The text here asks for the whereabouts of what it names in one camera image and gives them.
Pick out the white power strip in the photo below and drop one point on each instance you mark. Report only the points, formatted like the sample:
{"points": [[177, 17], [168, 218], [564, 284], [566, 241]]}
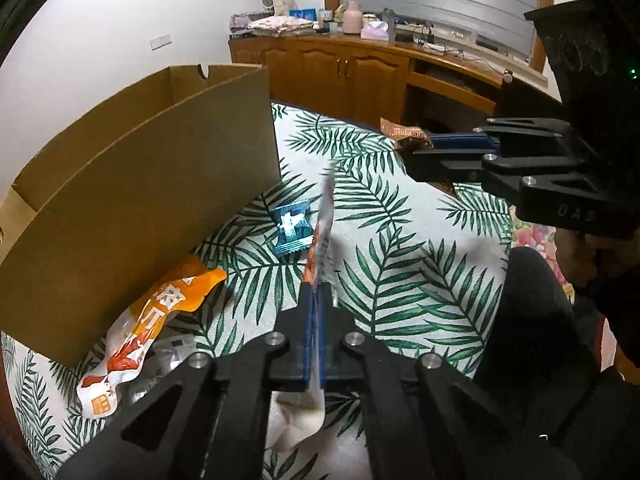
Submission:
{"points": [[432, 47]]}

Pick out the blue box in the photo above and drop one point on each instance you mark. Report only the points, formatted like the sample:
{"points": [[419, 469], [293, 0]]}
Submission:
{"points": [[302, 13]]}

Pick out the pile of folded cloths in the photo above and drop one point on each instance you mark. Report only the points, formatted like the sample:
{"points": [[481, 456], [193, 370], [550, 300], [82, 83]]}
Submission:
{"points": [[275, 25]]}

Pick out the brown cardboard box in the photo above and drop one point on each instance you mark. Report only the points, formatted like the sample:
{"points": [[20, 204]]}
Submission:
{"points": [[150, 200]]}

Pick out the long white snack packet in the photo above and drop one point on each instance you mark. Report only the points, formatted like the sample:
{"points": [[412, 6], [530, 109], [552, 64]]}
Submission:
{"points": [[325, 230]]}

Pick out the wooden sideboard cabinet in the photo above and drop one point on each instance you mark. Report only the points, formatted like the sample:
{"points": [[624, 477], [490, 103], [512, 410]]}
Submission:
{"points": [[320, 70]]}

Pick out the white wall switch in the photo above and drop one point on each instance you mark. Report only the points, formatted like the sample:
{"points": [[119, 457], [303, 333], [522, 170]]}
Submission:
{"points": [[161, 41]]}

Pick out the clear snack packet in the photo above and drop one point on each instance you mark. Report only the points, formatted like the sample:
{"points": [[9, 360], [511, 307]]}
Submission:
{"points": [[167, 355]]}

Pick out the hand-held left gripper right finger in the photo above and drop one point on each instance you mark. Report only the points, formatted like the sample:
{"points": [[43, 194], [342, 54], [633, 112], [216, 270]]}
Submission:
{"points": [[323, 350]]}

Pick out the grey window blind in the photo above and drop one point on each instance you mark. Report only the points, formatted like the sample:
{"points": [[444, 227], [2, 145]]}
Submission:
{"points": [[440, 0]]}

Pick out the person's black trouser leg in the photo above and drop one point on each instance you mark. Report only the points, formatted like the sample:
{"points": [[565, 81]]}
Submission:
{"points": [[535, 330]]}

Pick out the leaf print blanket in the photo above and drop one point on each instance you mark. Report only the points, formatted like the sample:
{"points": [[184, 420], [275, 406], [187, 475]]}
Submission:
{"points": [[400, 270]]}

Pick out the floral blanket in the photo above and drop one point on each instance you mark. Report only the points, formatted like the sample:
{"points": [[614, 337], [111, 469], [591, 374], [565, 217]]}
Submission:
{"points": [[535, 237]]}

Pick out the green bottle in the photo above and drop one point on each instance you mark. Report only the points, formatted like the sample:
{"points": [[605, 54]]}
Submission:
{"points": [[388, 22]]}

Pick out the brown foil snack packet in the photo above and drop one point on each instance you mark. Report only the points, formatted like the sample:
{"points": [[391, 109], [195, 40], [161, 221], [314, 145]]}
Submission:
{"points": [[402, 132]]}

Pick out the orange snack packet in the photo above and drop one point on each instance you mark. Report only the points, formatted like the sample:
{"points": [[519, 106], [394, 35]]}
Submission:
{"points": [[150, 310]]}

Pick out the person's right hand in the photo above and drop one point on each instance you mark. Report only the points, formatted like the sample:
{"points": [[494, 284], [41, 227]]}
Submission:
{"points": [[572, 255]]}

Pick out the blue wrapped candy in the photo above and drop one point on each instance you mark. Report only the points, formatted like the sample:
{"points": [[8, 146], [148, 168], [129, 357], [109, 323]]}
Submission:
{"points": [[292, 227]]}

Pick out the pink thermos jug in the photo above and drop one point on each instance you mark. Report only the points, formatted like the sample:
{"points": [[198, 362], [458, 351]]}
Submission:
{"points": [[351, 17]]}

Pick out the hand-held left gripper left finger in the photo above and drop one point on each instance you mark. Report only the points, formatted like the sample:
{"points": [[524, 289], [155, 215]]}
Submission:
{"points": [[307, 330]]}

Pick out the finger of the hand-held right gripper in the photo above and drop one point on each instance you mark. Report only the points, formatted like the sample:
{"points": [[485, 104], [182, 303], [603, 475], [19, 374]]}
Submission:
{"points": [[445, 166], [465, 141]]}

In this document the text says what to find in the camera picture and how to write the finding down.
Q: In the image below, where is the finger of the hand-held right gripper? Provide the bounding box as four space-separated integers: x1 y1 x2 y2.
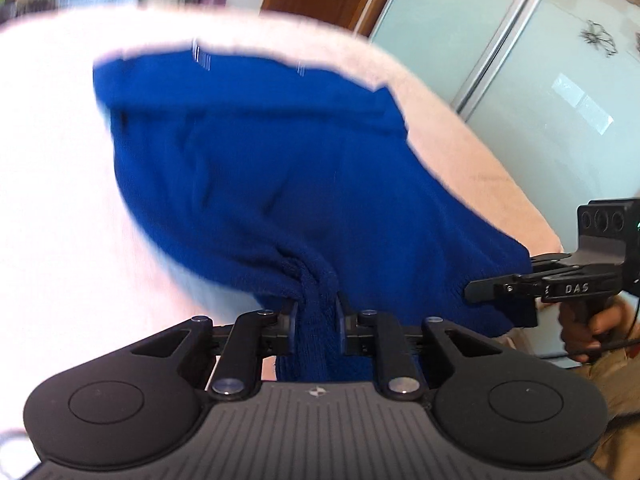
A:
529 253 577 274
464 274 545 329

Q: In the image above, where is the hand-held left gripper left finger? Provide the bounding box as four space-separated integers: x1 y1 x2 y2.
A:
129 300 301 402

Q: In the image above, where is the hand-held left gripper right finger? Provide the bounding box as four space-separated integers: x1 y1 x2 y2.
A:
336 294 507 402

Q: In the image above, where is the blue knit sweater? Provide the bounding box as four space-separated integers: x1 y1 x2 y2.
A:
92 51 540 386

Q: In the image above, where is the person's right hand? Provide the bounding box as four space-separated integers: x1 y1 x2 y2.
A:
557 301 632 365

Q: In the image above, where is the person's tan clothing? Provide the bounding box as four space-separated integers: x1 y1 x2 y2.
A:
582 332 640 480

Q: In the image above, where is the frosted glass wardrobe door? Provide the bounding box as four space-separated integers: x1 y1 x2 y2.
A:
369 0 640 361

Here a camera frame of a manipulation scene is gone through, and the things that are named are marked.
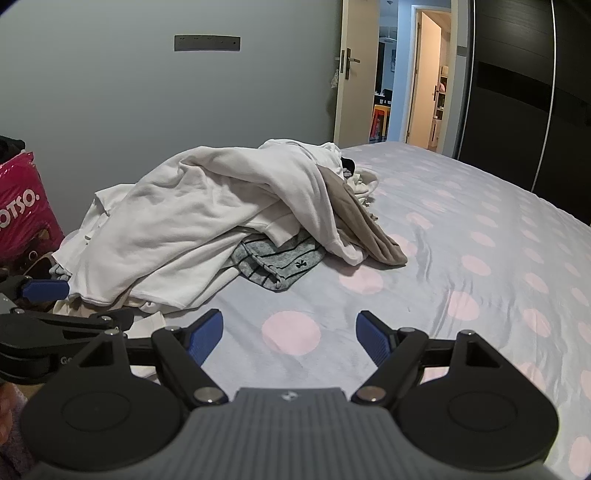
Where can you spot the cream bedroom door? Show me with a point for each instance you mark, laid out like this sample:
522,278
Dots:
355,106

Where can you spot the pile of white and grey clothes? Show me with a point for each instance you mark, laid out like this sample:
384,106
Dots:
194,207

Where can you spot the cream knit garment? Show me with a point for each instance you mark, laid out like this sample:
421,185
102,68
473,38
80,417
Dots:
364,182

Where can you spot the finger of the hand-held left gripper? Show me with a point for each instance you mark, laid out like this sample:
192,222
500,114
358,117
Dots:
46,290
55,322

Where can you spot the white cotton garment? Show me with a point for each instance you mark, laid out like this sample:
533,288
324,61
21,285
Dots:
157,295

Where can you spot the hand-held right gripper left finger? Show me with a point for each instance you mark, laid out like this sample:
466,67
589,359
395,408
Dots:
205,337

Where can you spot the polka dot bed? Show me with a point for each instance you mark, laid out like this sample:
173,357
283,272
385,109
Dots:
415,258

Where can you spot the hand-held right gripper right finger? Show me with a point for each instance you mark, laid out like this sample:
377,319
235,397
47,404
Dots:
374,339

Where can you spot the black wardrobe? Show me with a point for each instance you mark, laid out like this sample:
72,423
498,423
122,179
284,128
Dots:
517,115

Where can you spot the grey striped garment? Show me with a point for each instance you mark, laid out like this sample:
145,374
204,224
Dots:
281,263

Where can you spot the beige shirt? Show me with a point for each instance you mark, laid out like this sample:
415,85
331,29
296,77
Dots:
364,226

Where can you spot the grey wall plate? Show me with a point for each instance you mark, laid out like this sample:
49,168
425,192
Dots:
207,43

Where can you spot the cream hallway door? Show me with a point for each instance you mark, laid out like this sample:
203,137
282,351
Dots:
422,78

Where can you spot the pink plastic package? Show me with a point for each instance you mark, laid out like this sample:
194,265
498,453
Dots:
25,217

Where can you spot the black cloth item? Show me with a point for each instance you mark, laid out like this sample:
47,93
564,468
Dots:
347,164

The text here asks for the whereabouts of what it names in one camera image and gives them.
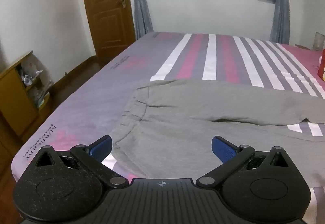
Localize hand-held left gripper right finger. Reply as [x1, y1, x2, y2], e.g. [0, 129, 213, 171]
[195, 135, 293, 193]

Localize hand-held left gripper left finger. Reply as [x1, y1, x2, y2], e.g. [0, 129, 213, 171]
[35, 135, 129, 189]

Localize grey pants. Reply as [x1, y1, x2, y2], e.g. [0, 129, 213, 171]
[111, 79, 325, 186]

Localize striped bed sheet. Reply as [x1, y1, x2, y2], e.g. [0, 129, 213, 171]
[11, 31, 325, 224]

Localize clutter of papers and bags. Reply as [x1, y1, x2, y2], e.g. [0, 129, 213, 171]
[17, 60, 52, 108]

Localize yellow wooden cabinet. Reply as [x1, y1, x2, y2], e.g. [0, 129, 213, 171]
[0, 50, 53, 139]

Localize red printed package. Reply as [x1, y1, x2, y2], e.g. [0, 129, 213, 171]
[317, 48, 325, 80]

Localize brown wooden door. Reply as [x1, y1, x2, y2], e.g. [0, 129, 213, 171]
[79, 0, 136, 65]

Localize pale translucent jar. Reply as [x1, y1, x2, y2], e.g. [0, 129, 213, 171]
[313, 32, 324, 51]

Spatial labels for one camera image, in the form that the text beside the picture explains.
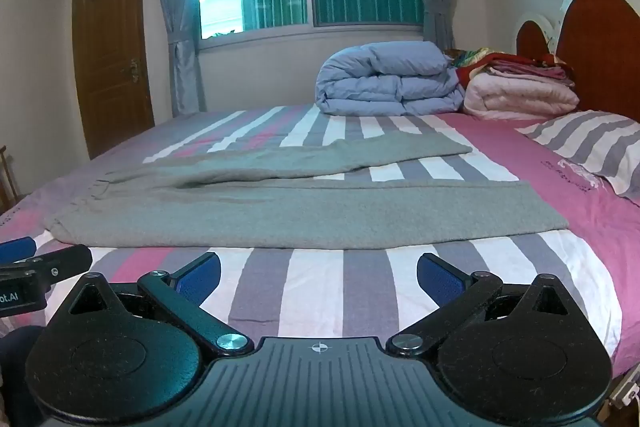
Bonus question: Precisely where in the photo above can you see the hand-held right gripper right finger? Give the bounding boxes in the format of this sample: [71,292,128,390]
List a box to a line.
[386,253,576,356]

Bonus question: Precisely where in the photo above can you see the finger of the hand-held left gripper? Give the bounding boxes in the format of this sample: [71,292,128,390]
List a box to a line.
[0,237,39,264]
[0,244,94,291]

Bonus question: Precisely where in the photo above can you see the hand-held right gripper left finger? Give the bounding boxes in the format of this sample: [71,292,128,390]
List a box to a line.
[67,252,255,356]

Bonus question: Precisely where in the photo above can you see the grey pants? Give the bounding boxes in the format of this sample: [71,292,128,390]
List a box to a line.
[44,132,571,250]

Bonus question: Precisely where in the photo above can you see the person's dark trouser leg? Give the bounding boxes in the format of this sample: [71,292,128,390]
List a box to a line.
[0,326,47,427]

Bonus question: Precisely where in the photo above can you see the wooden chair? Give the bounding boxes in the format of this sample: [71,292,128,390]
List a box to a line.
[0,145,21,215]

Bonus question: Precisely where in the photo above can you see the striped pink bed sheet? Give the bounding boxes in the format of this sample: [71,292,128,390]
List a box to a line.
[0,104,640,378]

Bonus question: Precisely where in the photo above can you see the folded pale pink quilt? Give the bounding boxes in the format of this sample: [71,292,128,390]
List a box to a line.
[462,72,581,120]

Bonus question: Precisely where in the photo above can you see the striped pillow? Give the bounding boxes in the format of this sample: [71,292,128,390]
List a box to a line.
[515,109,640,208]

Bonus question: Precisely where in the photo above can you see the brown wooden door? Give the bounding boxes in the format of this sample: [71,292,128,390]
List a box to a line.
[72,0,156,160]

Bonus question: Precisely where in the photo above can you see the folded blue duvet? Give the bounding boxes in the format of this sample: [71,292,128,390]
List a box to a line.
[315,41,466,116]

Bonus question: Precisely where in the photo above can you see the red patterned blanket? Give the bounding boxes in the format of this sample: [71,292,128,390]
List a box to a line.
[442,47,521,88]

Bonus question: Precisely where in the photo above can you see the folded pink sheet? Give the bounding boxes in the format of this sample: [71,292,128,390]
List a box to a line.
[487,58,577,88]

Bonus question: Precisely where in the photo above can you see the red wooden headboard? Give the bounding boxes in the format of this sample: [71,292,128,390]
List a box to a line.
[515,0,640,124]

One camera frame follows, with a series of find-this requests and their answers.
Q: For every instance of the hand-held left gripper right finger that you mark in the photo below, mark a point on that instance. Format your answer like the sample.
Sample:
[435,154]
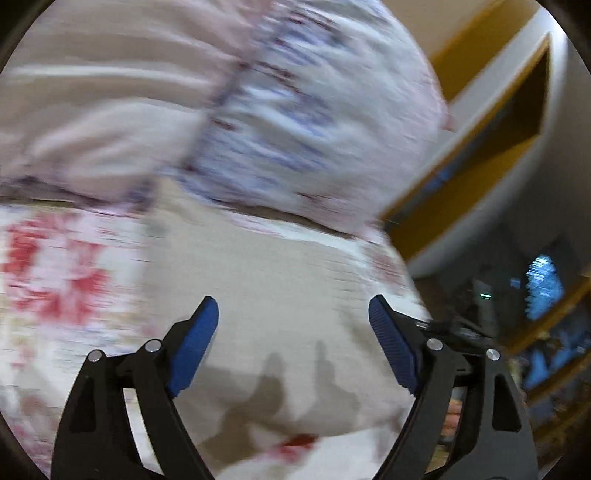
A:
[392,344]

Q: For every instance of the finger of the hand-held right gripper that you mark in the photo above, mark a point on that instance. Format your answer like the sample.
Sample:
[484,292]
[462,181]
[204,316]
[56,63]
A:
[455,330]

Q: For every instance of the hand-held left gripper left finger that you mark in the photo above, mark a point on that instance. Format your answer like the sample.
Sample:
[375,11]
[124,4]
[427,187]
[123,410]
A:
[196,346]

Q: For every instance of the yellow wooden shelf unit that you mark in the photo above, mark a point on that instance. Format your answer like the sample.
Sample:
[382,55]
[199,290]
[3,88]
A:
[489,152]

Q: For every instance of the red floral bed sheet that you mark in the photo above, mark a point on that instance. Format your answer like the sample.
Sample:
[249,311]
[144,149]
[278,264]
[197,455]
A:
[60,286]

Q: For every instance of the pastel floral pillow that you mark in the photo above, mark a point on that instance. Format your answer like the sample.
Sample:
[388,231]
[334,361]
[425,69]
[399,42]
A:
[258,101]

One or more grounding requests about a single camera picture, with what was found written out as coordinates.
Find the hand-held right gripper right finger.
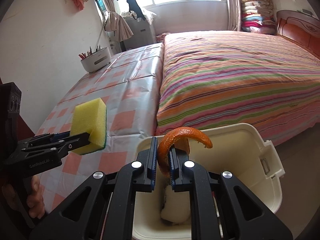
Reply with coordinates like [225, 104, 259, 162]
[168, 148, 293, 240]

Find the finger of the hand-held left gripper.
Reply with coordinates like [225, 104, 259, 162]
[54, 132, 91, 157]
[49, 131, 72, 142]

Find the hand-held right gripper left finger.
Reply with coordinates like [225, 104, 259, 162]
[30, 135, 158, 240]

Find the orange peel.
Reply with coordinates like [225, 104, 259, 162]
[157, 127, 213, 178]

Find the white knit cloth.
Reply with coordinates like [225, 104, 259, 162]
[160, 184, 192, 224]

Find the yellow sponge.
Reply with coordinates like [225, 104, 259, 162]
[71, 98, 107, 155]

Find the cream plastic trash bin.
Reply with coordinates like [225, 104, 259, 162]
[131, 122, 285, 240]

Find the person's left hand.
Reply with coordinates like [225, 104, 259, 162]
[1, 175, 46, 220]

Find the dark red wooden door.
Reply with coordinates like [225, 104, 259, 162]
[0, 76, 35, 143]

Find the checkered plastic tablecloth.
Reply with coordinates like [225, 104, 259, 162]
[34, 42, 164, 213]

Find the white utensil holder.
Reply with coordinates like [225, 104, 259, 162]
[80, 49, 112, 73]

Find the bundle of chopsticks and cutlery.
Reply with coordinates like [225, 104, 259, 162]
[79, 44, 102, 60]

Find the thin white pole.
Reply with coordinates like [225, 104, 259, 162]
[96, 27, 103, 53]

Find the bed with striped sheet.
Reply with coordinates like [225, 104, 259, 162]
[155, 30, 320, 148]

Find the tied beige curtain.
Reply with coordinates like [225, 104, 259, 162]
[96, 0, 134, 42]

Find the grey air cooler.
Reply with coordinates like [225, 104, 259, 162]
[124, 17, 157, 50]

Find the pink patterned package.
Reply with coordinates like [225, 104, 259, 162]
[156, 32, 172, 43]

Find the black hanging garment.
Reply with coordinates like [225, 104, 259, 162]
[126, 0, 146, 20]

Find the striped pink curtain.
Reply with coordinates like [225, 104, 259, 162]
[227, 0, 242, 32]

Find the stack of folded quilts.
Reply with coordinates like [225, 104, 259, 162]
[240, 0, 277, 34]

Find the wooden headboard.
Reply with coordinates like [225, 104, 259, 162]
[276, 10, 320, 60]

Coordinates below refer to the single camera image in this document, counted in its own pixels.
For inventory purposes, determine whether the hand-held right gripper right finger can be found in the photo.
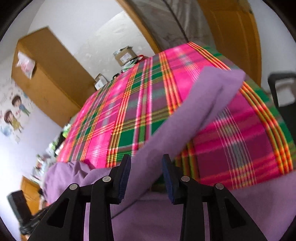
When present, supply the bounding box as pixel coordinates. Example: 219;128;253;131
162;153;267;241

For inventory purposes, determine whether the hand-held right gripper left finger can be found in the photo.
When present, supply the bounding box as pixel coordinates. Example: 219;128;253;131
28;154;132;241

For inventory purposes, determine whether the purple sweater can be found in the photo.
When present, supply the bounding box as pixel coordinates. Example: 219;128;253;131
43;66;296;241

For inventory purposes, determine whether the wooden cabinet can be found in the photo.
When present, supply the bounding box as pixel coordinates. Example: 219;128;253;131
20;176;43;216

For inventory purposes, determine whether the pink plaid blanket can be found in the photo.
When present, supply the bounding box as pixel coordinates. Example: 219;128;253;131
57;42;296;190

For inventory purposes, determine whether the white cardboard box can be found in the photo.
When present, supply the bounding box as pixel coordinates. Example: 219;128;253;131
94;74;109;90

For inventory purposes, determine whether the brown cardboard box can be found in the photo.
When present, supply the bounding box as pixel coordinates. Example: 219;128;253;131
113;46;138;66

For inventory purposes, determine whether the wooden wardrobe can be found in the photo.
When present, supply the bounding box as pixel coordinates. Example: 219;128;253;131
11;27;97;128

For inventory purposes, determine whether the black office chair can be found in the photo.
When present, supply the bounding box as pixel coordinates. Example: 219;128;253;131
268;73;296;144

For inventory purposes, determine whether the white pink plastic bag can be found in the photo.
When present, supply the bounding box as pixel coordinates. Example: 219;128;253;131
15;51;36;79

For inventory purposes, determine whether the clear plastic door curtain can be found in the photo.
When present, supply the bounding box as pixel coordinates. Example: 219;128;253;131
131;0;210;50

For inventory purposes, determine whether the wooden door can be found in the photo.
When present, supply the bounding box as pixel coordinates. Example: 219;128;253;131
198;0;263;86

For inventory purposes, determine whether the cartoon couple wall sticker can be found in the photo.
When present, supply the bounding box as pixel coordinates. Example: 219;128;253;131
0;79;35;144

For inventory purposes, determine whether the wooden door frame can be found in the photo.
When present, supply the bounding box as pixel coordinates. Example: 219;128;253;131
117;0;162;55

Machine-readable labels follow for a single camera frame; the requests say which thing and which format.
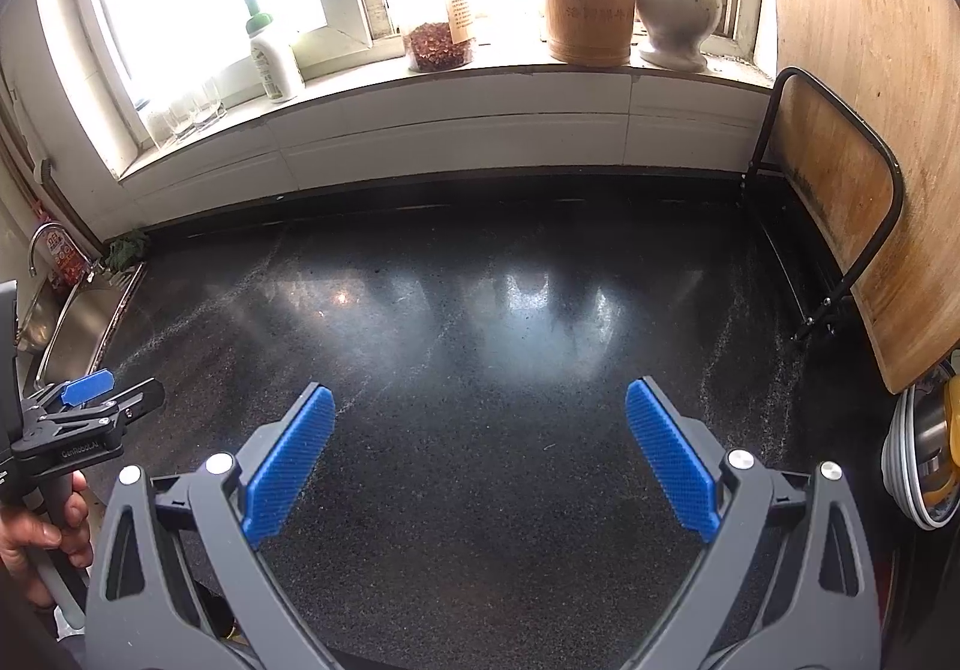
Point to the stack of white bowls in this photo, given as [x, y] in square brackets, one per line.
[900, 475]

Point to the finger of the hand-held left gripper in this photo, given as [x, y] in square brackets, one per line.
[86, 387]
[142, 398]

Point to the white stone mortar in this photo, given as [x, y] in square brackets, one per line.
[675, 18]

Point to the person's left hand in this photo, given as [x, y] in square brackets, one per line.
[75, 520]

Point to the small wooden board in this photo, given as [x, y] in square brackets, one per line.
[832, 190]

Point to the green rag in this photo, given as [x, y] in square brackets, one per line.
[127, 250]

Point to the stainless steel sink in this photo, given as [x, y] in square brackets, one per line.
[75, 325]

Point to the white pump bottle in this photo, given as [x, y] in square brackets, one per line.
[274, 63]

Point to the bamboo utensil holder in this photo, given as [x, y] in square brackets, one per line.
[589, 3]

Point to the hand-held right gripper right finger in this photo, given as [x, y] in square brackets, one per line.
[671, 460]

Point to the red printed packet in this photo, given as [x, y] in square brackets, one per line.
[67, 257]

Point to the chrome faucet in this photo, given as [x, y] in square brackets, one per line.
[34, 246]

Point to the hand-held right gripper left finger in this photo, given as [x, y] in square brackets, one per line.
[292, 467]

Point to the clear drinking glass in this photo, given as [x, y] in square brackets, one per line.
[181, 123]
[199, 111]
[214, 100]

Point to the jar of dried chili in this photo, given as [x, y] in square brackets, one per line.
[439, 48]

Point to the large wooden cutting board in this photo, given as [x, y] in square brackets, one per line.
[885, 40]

____

WORK INSTRUCTION: Gather and copy every line of the data in which the string "single" is found.

ANSWER SECTION:
One or more grounding requests about a single camera picture, with what was found written out as coordinates.
Coordinates below refer to the single camera image in this document, counted in its own pixels.
Machine-readable labels follow for a single camera frame; the requests say which thing and which format.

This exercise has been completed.